CONTAINSTABLE supports querying for weighted terms by using the ISABOUT option. ISABOUT is a vector-space query in traditional information retrieval terminology. The default ranking algorithm used is Jaccard, a widely known formula. The ranking is computed for each term in the query and then combined, as described in the following algorithm.

ContainsRank = same formula used for CONTAINSTABLE ranking of a single term (above).
Weight = the weight specified in the query for each term. Default weight is 1.
WeightedSum = Σ[key=1 to n] ContainsRankKey * WeightKey
Rank =  ( MaxQueryRank * WeightedSum ) / ( ( Σ[key=1 to n] ContainsRankKey^2 )
      + ( Σ[key=1 to n] WeightKey^2 ) - ( WeightedSum ) )


FREETEXTTABLE ranking is based on the OKAPI BM25 ranking formula. FREETEXTTABLE queries add words to the query via inflectional generation (inflected forms of the original query words); these words are treated as separate words, with no special relationship to the words from which they were generated. Synonyms generated from the Thesaurus feature are treated as separate, equally weighted terms. Each word in the query contributes to the rank.

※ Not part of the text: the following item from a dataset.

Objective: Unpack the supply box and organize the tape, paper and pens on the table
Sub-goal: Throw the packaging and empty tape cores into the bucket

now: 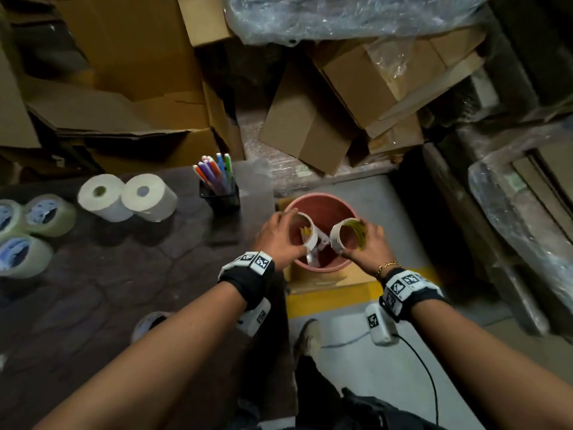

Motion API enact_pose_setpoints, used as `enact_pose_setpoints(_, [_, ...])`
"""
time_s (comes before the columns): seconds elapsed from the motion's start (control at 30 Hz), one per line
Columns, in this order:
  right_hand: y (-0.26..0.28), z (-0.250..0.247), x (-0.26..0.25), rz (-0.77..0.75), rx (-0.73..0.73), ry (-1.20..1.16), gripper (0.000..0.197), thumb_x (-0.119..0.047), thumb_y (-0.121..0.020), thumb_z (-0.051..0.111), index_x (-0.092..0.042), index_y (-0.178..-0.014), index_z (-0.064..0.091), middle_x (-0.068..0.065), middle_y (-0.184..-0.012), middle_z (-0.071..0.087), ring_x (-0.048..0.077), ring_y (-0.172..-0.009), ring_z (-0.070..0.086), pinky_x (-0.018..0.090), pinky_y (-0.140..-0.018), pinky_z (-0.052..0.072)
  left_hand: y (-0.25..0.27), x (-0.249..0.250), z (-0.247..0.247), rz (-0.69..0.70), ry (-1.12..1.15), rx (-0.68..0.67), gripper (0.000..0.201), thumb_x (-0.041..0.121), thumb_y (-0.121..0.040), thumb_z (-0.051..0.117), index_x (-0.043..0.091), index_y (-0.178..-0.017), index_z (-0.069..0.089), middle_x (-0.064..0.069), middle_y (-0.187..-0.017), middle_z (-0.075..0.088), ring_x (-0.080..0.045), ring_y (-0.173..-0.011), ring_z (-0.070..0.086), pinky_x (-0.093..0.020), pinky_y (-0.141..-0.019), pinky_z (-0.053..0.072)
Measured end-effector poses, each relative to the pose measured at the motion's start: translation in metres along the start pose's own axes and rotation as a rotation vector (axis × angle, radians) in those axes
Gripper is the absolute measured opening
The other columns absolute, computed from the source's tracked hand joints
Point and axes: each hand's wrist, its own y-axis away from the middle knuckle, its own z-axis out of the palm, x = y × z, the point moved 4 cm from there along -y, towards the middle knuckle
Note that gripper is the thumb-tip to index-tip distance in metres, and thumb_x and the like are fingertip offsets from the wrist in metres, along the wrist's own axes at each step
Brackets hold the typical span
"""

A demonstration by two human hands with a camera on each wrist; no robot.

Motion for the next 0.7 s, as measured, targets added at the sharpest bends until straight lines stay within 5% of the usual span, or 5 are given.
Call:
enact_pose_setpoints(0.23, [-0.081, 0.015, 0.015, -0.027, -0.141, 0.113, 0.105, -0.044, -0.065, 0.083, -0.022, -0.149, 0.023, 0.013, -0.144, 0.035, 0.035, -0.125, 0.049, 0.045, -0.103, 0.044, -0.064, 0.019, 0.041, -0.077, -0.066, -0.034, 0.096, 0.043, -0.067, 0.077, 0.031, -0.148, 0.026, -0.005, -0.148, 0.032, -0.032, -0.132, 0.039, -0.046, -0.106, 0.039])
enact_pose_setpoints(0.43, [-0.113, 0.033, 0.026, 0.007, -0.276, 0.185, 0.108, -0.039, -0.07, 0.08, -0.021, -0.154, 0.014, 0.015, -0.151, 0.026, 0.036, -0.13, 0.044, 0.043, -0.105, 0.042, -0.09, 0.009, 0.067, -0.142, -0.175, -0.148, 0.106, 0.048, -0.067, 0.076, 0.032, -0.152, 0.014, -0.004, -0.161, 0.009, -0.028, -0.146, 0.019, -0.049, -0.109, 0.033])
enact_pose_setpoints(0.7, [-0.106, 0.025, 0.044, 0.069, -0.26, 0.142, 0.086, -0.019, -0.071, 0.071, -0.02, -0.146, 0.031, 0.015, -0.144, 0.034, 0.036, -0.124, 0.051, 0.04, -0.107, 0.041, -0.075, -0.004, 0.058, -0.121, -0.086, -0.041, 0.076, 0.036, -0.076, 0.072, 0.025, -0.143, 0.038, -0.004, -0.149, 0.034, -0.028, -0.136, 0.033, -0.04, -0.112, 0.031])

Rank = Σ[Terms in Query] w ( ( ( k1 + 1 ) tf ) / ( K + tf ) ) * ( ( k3 + 1 ) qtf / ( k3 + qtf ) ) )
w is the Robertson-Sparck Jones weight.
In simplified form, w is defined as:
w = log10 ( ( ( r + 0.5 ) * ( N - R + r + 0.5 ) ) / ( ( R - r + 0.5 ) * ( n - r + 0.5 ) )
N is the number of indexed rows for the property being queried.
n is the number of rows containing the word.
K is ( k1 * ( ( 1 - b ) + ( b * dl / avdl ) ) ).
dl is the property length, in word occurrences.
avdl is the average length of the property being queried, in word occurrences.
k1, b, and k3 are the constants 1.2, 0.75, and 8.0, respectively.
tf is the frequency of the word in the queried property in a specific row.
qtf is the frequency of the term in the query.